No Republicans voted for either bill, as opponents said the property tax freeze would apply only in unlikely circumstances, while the estate tax repeal could be reversed at any time.
Pritzker’s pitch to business
Prior to the Senate’s vote, Pritzker addressed members of the Illinois Manufacturers’ Association and Illinois Retail Merchants Association – two organizations opposed to his signature revenue proposal — at a business day event at a Springfield hotel.
Pritzker was warmly received despite the two groups’ opposition to the graduated tax, and he said the measure was needed to prevent “a hike in the flat income tax.”
“The fair tax would stabilize our state’s finances, eliminate the budget deficit, help balance future budgets and reduce the net pension liability,” he said.
Pritzker drew applause when he touted funding increases for workforce development programs, vocational training, community colleges and apprenticeship programs.
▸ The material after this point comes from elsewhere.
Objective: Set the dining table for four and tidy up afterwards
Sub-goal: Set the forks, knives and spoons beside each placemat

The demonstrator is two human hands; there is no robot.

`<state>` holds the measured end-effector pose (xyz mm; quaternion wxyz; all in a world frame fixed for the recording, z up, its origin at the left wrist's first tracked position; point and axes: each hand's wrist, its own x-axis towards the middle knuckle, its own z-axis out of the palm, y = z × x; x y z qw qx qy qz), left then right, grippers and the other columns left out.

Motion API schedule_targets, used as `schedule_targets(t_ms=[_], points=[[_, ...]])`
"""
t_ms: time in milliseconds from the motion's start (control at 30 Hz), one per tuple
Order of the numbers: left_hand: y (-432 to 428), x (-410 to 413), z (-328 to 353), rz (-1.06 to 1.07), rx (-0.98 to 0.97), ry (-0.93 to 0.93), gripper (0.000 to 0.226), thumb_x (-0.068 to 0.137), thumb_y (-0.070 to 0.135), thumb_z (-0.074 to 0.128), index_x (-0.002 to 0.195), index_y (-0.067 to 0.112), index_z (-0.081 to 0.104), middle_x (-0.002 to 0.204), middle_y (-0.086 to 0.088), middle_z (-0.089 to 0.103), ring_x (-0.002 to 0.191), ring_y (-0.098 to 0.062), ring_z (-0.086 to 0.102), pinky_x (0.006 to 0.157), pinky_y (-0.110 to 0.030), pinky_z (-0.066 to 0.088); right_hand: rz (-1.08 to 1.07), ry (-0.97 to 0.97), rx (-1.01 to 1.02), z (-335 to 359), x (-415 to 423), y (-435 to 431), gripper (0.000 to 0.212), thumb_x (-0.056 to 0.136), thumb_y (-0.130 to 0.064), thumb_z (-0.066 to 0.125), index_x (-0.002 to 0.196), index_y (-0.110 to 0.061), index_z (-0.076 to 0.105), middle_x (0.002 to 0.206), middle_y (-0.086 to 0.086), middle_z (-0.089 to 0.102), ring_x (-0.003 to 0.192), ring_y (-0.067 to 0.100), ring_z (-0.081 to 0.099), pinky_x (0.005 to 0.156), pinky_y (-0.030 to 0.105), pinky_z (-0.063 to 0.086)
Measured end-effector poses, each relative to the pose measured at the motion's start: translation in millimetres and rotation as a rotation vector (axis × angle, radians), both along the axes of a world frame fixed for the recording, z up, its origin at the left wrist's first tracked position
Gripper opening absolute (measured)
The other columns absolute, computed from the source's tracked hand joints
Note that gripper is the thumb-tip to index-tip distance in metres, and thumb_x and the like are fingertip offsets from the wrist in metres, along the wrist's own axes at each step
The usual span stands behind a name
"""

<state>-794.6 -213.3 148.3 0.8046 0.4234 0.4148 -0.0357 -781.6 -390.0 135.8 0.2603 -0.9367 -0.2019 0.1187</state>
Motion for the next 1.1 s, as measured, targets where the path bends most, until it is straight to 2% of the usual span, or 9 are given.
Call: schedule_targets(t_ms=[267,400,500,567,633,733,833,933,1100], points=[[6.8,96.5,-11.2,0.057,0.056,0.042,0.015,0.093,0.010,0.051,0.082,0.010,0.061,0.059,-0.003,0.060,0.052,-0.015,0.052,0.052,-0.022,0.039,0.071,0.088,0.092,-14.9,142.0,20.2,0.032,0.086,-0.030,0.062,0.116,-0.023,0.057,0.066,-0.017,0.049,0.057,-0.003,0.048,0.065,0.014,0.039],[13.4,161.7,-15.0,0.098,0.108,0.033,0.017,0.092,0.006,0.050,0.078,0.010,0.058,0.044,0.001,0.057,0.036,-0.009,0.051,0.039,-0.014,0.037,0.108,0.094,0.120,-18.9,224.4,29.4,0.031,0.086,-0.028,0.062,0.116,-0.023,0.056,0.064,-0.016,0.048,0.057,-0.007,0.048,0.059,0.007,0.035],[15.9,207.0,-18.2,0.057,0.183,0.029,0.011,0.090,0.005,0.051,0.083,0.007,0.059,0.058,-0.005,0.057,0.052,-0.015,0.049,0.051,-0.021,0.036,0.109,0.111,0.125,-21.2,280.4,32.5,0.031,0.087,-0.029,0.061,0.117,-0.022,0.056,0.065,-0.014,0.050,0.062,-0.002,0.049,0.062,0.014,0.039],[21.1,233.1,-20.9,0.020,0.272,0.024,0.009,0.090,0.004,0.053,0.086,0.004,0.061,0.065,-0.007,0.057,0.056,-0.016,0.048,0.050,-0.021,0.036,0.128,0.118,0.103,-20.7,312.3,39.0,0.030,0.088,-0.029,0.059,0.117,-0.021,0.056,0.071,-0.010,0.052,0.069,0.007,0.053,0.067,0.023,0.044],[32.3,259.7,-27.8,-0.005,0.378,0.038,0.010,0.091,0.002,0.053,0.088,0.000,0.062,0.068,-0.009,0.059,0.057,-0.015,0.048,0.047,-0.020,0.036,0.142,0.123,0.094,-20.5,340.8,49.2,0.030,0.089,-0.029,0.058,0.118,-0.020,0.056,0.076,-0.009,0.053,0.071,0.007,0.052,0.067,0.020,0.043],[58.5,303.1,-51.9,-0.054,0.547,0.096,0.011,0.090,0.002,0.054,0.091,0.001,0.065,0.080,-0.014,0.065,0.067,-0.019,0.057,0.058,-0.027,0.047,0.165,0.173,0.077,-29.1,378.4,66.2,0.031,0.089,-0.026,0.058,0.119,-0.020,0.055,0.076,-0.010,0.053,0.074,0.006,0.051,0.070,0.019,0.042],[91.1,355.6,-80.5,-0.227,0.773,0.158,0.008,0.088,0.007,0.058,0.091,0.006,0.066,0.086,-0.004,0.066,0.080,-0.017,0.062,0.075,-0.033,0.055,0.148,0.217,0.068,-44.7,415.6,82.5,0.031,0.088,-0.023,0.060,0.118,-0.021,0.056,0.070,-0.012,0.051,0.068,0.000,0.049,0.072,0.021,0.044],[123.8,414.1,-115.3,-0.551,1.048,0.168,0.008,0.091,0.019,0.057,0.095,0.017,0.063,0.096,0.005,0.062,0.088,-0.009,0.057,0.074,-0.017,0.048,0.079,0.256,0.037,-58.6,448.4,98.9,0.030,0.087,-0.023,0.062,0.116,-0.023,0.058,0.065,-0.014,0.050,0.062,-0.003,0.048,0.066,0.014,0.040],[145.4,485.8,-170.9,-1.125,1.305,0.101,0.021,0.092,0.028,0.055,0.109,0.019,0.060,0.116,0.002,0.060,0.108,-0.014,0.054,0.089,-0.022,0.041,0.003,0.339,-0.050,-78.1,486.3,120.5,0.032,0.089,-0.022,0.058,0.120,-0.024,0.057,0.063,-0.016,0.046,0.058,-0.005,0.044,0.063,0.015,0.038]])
He also urged those in attendance to lobby legislators for an infrastructure bill and the revenue streams which would make it possible.
After Pritzker’s pitch, IRMA Chairman Jim Havey signified those in attendance were unmoved by the arguments as he assailed the graduated tax and said there was “no limit” to the restrictions elected officials were willing to impose on Illinois businesses.
House Republican opposition
The constitutional amendment and package of tax bills now move to the Illinois House, where Republicans plan to keep up their unanimous opposition.
Speaking at a Statehouse news conference before the Senate vote, four House Republicans said the Senate version of the proposed rate structure, which is slightly different than the one Pritzker first proposed, proves how easy it would be for lawmakers to raise taxes on certain income classes in the future.
“We told you so,” said Rep. Margo McDermed, a Mokena Republican. “We told you that the Democrat-controlled General Assembly would not be content once they had a right to have graduated tax rates. Yesterday, state senators released new rates that would put in place income tax rates even higher than what the governor proposed just two months ago. They could not maintain discipline for even two months before they raised rates.”
Rep. Grant Wehrli, a Naperville Republican, offered a glimpse of the kinds of political attacks Republicans will use to challenge the validity of Pritzker’s “fair tax” slogan.
“Just last week we learned that the governor and his family are under federal investigation for what the Cook County Inspector General’s report calls a scheme to defraud,” Wehrli said. “And yet he’s looking for fairness. The scheme to defraud resulted in $331,000 being due to the famous ripping out of toilets on an Astor Street mansion. So let me ask you this: If you rob a bank and then return the money, are you still not a criminal?”
In a separate statement, House Republican Leader Jim Durkin, of Western Springs, called the Senate vote “a slap in the face to thousands of Illinois families and businesses; just another step towards handing a blank check over to the Democrats and their reckless spending habits.”
There are 74 Democrats in the House, which needs 71 votes to pass the amendment. Democratic House leaders have not yet announced when they plan to take up the package.